- THE PROBLEM -
Only lines holding "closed" are needed; copy each of them from the data below.

- GIVEN DATA -
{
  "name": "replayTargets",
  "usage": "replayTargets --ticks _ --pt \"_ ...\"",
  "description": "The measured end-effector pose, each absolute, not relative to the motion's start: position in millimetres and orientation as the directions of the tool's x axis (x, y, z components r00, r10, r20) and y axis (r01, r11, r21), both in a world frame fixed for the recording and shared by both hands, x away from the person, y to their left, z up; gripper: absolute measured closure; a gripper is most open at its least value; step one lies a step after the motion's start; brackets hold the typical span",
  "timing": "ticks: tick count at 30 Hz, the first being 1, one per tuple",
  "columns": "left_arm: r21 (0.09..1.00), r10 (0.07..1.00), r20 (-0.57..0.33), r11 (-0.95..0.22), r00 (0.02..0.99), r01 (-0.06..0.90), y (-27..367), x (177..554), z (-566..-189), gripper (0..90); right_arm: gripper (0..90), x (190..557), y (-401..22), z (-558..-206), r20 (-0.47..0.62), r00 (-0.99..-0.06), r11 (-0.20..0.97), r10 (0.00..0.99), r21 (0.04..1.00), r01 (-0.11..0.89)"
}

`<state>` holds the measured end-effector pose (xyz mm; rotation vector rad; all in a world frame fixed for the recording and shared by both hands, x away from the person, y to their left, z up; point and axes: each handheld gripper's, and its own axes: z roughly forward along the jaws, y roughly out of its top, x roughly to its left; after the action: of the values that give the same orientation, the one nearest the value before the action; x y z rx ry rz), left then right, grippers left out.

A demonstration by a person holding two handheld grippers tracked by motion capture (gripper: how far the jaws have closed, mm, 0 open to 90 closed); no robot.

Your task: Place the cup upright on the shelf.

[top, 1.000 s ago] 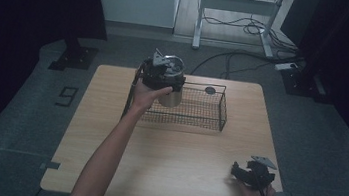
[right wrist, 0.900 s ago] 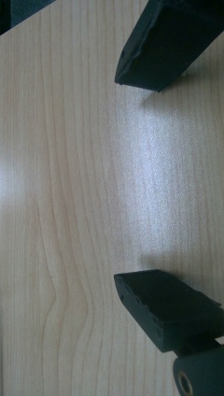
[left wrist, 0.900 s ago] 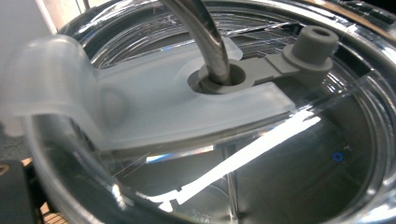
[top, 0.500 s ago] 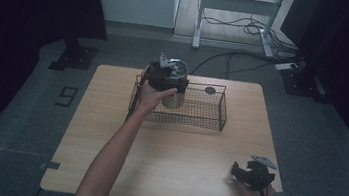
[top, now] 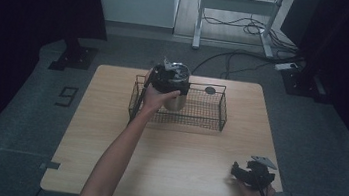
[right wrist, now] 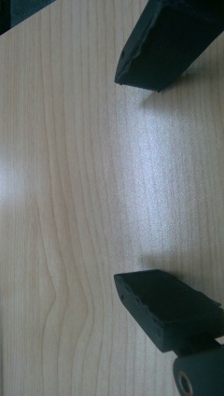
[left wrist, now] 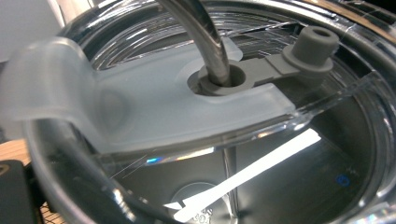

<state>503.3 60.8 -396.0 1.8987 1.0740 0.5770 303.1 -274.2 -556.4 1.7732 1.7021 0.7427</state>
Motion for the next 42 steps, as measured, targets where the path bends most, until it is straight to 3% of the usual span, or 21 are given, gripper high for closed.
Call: replayTargets --ticks 42 --pt "0.794 0.873 -0.032 -0.274 0.487 0.543 53.7 517.3 -457.9 4.0 5.1 303.1 -274.1 -556.4 0.009 0.039 -0.033 0.999 0.727 0.686"
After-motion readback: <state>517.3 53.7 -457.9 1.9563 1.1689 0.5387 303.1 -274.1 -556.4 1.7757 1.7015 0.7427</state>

- SOLUTION BELOW -
A demonstration by a person holding two handheld grippers tracked by motion capture (gripper: how far the jaws have closed, mm, 0 open to 90 closed); no robot.
Motion for the next 42 steps, as measured, targets where the path bends most, until it is straight to 3% of the usual span, or 21 are given, gripper high for closed.

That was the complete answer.